変わらない僕ら
癖になる潮風の匂い。柔らかい砂浜。後ろを振り向くと、二人の足跡が混じりあっていた。まるで、二人三脚をして来たみたい。
海に着くと、僕らは砂浜に転がった。
「はぁ、疲れたー!」
二人の声がシンクロする。あまりに面白くて僕らはぷぷぷと笑った。
「俺らってずっとこんな感じだよな」
「こんな感じって?」
「全くタイプの違う二人なのに、どこか似てる部分がある感じ」
「まあ、僕は生まれたときから刻音のこと知ってるからね」
「いつもはそんなこと言わないのに。どうした。やけに素直だな」
「まあ、最期なんで。強がりで泣き虫な幼なじみに別れを告げておこうと思って?」
「なるほど。じゃあ俺も、最期まで素直じゃない幼なじみに別れを告げておこうか」
「じゃあ、かっこいいこと言ってきめてよね。刻音くん」
「うわあ。そういうとこだよ」
僕らは最期まで変わらないことに、このまま無事に生涯を終わらせられそうなことに、安心した。
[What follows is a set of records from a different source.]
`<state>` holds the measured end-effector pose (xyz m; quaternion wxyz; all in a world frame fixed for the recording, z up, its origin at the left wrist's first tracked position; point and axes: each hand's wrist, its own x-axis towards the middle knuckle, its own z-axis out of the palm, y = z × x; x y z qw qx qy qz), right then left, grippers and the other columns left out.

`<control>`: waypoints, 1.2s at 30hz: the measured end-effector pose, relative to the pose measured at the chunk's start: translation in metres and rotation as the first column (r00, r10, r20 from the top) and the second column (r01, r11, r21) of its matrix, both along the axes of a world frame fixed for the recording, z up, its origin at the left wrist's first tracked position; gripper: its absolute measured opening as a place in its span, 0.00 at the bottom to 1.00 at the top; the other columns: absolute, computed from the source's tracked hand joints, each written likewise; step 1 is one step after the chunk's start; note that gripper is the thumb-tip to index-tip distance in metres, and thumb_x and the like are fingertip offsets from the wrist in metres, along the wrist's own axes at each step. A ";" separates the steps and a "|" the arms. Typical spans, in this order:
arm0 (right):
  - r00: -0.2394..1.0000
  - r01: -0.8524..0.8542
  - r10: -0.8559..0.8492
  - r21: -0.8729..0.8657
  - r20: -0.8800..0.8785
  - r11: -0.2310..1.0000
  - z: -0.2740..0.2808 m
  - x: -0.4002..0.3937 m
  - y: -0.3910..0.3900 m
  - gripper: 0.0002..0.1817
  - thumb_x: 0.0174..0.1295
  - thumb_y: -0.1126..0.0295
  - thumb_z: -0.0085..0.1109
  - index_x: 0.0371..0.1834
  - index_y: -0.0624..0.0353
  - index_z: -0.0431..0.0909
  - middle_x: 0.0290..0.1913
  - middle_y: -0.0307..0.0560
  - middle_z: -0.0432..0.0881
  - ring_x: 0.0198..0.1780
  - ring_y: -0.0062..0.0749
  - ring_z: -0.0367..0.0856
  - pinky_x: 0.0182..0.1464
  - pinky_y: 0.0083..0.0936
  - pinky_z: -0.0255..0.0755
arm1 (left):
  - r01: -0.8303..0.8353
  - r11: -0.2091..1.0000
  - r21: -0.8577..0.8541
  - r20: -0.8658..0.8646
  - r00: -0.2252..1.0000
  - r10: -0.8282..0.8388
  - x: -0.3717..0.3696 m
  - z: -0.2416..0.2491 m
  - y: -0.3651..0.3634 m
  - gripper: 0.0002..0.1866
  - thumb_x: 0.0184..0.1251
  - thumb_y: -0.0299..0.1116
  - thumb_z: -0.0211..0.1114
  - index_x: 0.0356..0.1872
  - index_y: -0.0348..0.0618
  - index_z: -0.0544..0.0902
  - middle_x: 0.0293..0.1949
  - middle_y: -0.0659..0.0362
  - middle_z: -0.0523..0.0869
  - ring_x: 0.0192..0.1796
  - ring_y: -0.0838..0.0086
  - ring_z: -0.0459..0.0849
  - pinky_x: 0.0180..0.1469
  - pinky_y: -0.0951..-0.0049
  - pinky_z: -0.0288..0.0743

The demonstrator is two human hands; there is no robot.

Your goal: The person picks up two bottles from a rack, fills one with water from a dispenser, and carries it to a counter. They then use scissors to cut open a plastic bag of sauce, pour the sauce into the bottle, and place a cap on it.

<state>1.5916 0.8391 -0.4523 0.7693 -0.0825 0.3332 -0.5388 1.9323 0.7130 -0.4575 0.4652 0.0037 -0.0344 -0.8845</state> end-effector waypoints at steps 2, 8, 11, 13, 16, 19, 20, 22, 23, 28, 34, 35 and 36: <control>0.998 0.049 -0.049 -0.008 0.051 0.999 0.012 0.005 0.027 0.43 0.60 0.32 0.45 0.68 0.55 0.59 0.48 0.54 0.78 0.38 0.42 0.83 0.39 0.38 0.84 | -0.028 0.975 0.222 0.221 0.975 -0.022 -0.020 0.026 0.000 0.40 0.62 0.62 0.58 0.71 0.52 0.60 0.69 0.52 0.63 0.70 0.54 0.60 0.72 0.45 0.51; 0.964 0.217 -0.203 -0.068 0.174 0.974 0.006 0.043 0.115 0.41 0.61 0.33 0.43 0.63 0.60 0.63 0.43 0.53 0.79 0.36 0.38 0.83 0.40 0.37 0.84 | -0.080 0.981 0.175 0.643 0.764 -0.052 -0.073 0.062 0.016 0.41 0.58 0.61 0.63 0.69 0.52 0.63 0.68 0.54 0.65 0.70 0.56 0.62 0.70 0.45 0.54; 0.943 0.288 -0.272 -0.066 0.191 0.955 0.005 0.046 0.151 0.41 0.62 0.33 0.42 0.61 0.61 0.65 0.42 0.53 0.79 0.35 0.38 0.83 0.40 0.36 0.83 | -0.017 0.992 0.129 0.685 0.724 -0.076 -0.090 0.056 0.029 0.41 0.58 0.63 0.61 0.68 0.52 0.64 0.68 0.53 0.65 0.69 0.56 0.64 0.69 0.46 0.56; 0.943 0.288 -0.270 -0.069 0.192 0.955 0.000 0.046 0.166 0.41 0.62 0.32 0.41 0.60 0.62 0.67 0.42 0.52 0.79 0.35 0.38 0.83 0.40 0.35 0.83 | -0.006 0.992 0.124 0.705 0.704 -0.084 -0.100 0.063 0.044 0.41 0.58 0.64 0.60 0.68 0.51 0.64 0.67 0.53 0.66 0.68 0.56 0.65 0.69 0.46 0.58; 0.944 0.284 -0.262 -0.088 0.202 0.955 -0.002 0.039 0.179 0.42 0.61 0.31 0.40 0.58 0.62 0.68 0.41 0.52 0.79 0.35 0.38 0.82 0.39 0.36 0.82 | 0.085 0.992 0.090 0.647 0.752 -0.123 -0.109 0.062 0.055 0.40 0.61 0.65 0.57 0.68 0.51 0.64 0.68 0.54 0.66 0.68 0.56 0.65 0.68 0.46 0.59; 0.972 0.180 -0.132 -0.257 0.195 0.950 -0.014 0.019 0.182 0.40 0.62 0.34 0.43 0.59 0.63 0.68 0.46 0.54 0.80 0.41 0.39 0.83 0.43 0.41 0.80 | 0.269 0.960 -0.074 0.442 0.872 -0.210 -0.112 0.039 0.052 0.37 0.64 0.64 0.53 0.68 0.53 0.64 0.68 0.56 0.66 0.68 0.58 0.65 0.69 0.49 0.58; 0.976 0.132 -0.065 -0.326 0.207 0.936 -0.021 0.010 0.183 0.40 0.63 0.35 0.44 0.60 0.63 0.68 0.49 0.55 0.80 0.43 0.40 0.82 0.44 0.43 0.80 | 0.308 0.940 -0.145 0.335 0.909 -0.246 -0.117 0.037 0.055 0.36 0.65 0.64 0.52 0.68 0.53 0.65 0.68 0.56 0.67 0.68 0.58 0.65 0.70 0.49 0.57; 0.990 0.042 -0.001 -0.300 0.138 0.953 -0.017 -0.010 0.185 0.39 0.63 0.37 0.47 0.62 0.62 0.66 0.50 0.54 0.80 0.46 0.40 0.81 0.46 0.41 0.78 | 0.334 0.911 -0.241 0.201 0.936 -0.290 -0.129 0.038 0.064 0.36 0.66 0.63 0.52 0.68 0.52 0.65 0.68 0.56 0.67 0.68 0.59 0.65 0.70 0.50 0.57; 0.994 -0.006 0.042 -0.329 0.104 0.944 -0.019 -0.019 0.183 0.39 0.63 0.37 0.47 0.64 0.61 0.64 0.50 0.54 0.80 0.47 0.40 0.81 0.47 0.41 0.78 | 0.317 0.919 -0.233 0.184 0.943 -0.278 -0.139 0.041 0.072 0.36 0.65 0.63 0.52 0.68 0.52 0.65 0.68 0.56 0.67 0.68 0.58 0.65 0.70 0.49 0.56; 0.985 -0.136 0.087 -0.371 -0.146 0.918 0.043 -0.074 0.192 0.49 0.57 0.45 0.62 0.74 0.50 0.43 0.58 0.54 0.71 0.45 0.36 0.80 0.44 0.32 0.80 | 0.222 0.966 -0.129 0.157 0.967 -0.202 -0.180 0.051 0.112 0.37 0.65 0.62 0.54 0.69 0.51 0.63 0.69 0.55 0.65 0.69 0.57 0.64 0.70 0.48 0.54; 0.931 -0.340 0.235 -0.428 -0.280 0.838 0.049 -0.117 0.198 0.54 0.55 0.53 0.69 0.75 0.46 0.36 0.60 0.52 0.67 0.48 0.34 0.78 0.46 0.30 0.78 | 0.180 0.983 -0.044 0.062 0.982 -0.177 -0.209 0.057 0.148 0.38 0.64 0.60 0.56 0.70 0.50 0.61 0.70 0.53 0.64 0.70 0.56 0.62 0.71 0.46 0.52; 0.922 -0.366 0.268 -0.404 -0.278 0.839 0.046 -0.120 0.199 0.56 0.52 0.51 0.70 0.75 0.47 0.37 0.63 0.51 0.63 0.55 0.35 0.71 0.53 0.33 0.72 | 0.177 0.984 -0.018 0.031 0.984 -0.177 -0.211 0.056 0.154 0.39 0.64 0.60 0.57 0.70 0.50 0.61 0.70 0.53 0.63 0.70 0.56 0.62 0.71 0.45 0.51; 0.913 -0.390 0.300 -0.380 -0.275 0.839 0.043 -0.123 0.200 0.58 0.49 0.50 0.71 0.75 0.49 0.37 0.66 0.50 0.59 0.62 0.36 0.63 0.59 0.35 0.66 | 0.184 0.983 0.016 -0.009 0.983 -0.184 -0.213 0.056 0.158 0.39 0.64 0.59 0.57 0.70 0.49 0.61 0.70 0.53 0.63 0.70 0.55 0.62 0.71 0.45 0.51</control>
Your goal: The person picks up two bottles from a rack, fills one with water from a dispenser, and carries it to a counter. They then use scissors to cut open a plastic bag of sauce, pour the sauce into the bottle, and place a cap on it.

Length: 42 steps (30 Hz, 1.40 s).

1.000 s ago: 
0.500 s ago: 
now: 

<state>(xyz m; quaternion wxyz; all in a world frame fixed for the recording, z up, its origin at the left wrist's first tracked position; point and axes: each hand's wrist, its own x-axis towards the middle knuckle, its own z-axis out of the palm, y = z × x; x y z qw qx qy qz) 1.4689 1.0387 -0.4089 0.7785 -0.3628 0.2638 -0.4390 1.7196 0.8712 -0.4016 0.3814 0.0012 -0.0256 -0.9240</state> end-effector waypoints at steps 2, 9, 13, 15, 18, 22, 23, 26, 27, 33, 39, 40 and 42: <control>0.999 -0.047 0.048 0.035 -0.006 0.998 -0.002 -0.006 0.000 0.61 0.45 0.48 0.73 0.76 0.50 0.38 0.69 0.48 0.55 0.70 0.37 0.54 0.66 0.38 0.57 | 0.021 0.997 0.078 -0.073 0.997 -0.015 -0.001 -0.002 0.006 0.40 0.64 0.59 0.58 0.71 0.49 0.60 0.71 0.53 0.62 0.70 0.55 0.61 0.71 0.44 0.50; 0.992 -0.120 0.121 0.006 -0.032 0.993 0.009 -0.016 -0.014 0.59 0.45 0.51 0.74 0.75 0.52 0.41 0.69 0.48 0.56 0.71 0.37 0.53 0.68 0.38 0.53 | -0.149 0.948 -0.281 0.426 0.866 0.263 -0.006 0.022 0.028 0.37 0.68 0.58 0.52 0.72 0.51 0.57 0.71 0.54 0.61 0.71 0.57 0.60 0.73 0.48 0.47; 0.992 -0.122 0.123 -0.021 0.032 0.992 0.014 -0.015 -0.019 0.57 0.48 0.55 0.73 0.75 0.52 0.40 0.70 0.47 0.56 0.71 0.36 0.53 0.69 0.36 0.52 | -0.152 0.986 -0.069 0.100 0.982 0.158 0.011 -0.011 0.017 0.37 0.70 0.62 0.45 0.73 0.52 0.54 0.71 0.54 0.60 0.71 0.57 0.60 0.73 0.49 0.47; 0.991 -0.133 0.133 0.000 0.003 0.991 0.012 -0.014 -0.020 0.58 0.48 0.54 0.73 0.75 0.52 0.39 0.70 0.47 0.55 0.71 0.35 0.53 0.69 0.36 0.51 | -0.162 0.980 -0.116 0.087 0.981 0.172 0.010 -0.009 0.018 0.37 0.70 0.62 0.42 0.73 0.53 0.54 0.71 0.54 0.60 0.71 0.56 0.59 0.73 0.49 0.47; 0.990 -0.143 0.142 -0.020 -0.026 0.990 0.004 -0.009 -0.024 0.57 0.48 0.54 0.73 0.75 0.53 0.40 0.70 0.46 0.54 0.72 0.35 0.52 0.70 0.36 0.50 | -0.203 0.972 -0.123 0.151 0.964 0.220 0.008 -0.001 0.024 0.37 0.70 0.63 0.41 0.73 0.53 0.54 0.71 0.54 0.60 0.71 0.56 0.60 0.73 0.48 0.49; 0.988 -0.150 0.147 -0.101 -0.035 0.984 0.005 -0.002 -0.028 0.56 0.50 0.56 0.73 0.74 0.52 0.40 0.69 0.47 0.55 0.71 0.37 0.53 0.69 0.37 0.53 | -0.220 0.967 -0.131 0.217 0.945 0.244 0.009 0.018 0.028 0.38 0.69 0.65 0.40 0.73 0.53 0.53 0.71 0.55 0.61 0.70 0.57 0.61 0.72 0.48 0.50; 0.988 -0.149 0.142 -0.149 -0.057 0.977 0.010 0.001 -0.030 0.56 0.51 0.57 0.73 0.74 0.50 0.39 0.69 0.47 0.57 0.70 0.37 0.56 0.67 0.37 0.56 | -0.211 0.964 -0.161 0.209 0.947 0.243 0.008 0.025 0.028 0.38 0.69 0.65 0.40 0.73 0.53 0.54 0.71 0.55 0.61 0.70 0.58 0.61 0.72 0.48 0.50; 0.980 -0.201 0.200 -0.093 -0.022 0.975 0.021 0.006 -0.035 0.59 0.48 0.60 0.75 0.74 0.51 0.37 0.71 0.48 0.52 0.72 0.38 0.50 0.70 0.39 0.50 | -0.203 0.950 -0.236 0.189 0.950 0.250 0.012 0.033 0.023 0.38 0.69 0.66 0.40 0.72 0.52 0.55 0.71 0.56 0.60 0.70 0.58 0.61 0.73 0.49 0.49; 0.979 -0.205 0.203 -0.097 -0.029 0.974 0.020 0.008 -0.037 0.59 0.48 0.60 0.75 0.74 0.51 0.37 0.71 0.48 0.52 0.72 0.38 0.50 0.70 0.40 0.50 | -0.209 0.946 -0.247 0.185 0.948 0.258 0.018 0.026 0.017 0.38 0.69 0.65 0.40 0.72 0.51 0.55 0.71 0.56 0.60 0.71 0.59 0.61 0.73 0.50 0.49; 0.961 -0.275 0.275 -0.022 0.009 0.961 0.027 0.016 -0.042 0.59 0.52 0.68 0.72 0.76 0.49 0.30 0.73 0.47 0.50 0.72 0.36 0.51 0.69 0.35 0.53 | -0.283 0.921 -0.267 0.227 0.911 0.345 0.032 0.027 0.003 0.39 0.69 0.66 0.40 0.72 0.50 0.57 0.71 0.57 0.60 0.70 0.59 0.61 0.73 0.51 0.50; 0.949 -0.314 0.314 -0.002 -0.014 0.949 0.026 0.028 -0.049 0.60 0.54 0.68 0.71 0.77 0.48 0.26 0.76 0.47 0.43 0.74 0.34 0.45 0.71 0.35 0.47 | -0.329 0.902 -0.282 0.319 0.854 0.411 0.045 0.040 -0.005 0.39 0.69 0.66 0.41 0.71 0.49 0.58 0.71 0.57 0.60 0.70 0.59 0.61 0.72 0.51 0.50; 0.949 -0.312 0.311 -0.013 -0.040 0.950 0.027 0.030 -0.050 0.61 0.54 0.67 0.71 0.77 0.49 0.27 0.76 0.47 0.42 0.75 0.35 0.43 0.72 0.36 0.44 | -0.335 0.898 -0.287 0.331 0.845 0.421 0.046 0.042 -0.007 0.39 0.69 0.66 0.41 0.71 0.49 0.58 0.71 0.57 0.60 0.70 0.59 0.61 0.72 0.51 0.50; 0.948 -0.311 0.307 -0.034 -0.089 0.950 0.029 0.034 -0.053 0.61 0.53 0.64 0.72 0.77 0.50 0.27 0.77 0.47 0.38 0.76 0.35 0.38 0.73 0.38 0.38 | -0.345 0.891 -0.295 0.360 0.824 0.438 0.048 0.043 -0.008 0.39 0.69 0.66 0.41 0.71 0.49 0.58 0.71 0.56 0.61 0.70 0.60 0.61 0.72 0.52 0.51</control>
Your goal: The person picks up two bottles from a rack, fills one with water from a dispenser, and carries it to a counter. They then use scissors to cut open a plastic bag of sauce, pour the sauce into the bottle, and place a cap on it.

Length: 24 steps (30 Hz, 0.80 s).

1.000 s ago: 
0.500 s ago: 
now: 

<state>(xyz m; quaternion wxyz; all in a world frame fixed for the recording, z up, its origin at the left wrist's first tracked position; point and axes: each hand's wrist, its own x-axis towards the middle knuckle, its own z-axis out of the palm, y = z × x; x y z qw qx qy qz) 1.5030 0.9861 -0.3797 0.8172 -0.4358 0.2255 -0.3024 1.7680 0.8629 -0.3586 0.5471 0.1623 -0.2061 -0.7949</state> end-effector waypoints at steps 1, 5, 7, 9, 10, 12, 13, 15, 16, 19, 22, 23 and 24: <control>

「まあ、でも17年間ありがとうな。美暮のそういうところ大好きだよ」
僕はドキッとした。心臓だけは素直だ。真正面から言われると照れる。
「そんな告白みたいじゃん。刻音なのにドキドキしちゃったよ?」
「酷いなあ。本心を伝えただけなのに」
「ごめん。冗談だよ。僕の方こそ今までありがとう。刻音が居たから、僕はここまで生きてこられた」
「本当か? これ、案外照れくさいね」
沈黙が流れる。彼の横顔は期待と諦めが混ざっていた。
「刻音。これあげるよ」
「飴玉!?」
「僕のリュックに2粒だけ入っていたんだ。最期の日に食べようと思って、取っておいた」
「お前最高かよ?」
刻音はその飴をすぐ口に放り込んだ。僕も、それを真似した。サイダーのシュワシュワが水分を失った口を刺激する。僕らは最期の食事を味わった。
「刻音。本当にやり残したことない?」
「あぁ、もうないよ。十分だ。後は、千風に会いに行くだけ。美暮。最期まで付き合ってくれてありがとう」
「それは、僕のセリフだよ。今まで本当にありがとう」
本当に最期が来たようだ。この星を狂わせた人類が終わる。いざ、死を目の前にすると、少し怖くて、涙が出てしまいそうだったけれど、刻音を想って必死に堪えた。
ここで、どちらかが泣いてしまったら僕らは死ねなくなる。